Deferred compensation is generally counted in the year received.
If a corporation pays a set amount to an individual in installments
over a period of years (with such amounts being deducted only as
paid), only the amount of the current installment will be included
in the dollar limitation for each year. Thus, deferred compensation
is one strategy for compensating executives in cash while
maintaining tax advantages.
What are the other major Executive Compensation Strategies?
There are several other methods of compensation that are not
subject to the deduction limitations. These provide other strategies
for transferring compensation to executives without adverse tax
consequences:
Contributions to qualified pension and profit sharing plans and
deferred compensation programs, benefits paid under health and
welfare plans and other amounts generally excludible from gross
income; and "Qualified Performance Based Compensation, "
which is one of the most important executive compensation tools.
41
What is Qualified Performance Based Compensation (QPBC)?
QPBC is a payment made upon reaching one or more pre-
established objective performance goals. These goals can be based
on one or more business criteria that apply to the individual
executives, a business unit, or the corporation as a whole.
Examples of these goals are increases in stock price, sales,
earnings per share and return on equity, reductions in costs and the
successful completion of specific employment related targets.
What are the rules for Establishing Performance Goals?
Performance goals must meet complex requirements to qualify
under the tax code, and the programs and goals may require
stockholder approval. Some of the key rules for establishing
performance goals are:
1. A performance goal must be "pre-established"--that is, written
within the first 25% or first 90 days of the performance period,
whichever comes first, and before it can be determined with
substantial certainty whether the goal will be met.
2. The goal must be "objective" such that an unrelated third party
with access to company records could calculate the amount to be
paid under the formula. However, the company can maintain some
flexibility by retaining the right to reduce the payment for
subjective reasons. For example, if an incentive program provides
for a maximum payout of 15% of compensation under an objective
formula, but allows the employer to reduce the benefit all the way
to 0% for subjective reasons, it will still pass the "objective goal"
test.
3. Special rules apply to stock options and stock appreciation
rights. These types of awards satisfy the performance goal
requirements without the establishment of an "objective"
performance goal if: (a) the grant or award is made under a plan
42
stating the maximum number of options or rights that may be
granted during a specific period to any executive; and (b) the
compensation upon exercise is based solely on appreciation of the
stock after the date of grant (in another words, the exercise price
must be at least fair market value as of the date of grant).
4. A performance goal must be established by a compensation
committee composed solely of two or more "outside directors" and
receive at least general stockholder approval. The outside directors
must qualify under specific tax law requirements, and must certify
satisfaction of performance goals before each payout.
When should a qualified Executive Compensation program and
other Compensation Strategies be established?

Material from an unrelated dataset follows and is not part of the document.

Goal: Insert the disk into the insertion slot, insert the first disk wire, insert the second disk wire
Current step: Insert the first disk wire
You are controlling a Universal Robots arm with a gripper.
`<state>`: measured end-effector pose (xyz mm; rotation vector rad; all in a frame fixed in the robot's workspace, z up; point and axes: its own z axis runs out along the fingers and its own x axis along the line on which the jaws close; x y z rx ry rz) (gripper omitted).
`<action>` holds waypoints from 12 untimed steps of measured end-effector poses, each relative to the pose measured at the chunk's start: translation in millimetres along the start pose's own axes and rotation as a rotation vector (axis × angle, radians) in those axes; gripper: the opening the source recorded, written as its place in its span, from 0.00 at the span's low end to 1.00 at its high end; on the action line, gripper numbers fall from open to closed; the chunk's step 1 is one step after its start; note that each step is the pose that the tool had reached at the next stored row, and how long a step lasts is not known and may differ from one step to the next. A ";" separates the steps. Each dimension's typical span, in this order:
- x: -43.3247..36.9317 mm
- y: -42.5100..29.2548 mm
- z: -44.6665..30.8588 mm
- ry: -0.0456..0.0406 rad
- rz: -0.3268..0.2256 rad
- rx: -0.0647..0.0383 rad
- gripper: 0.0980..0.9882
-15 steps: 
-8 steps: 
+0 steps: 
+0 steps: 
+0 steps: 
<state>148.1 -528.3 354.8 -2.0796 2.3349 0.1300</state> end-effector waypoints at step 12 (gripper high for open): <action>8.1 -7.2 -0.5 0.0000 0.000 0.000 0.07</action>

It's usually a good strategy to implement the framework to support
these programs well before they are needed, and while control of
the company is closely held. For more strategy ideas, and to find
out how the general rules above apply to your situation, consult
experienced executive compensation counsel.
43
Health Insurance 7
The Consolidated Omnibus Budget Reconciliation Act
(COBRA)
If an employee loses his job, this law -- commonly called COBRA
-- will help them keep their group health coverage while they make
the transition to a new plan.
COBRA requires most employers to offer employees and their
families the opportunity for a temporary extension of health
coverage under certain circumstances -- such as job loss, job
transition, job reduction, divorce or death of the covered employee
-- after which their health plan coverage would ordinarily end.
These instances are called "qualifying events," and the extension
can last anywhere from 18 months to 36 months, depending on
the situation.
If the reason that you are losing coverage is because you quit your
job, because your employer reduced your hours or because your
employer terminated you (for reasons other than "gross
misconduct"), you can continue coverage for yourself, your spouse
and your dependent children for a period of 18 months.

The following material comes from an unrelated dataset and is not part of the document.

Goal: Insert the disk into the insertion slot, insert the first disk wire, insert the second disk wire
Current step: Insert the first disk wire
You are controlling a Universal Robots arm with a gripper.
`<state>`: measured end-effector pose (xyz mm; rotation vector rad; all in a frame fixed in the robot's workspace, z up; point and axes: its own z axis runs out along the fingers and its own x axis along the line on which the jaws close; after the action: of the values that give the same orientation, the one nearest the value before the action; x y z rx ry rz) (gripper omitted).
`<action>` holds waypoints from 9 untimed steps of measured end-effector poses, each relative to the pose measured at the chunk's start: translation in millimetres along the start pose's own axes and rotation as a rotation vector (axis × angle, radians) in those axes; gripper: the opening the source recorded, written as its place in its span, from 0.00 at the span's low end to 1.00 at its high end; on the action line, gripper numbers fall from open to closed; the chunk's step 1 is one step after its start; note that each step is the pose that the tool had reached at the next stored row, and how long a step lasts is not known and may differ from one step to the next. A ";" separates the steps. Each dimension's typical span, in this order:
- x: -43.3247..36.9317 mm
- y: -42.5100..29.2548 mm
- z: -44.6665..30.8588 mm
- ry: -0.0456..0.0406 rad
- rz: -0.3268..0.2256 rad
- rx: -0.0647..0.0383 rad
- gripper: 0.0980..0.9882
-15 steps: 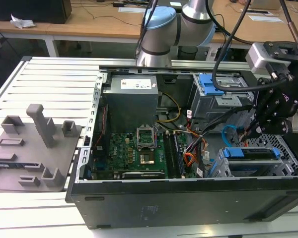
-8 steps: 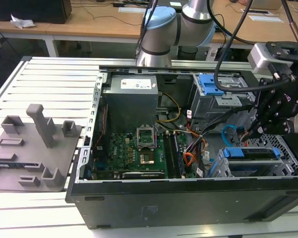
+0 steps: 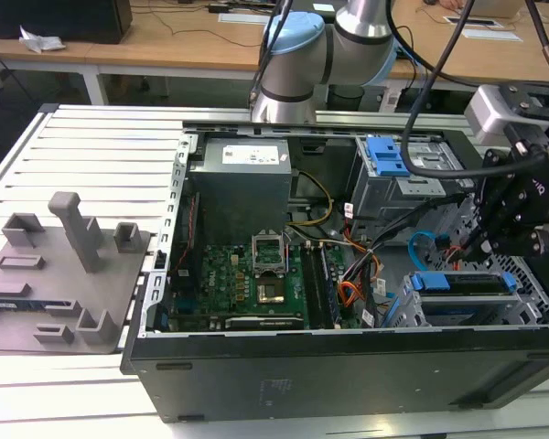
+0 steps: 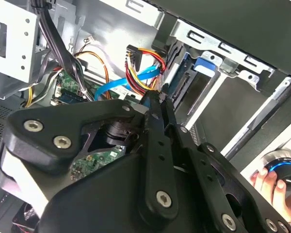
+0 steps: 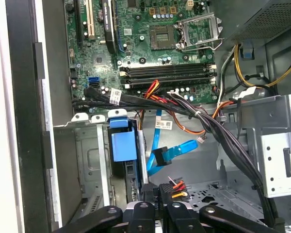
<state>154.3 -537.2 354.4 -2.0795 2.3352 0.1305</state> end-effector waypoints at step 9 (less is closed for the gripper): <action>1.5 -1.3 2.2 -0.0015 0.026 0.002 0.07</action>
<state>155.3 -538.7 352.0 -2.0478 2.3616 0.1303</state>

If you were covered under your spouse's health plan and if you are
losing that coverage because of divorce, separation or the death of
your spouse, you can continue coverage for you and your
dependent children for a period of 36 months.
If you were covered under a parent's health plan and are losing that
coverage because you are no longer a dependent of your parent,
you can continue coverage for yourself for a period of 36 months.
44
Unfortunately for your pocketbook, COBRA is not free coverage,
nor is it a government benefits. The person must pay for the
continued coverage himself. Still, COBRA ensures the person that
he will pay for that coverage under the group rate that was paid by
your employer, which might be less than individual rates.
Employees, employers and the health plan all have responsibilities
under the law. For example, the plan must inform all employees
generally about their rights under COBRA. Employers must notify
the plan of an employee's death, termination of employment, or
reduction in hours. The employee or covered family member must
notify the plan of a divorce, legal separation or disability. The
employee or covered family member must also notify the plan
when a child loses dependent status. If person wants to continue
coverage under COBRA, he has 60 days from the date when his
employer-paid coverage would end to notify the plan that you want
to continue coverage.
The Newborns' and Mothers' Health Protection Act
This Act, signed into law in 1996 and effective for group health
plans since 1998, protects a woman and her newborn child from
being prematurely released from the hospital after childbirth. It
guarantees that a woman and her newborn baby will be allowed to
stay in the hospital for at least 48 hours after a vaginal delivery or
96 hours after a cesarean delivery.
A mother can leave the hospital after a shorter length of time only
if she and her attending healthcare provider -- such as a physician
or a nurse midwife -- agree that the shorter stay is sufficient.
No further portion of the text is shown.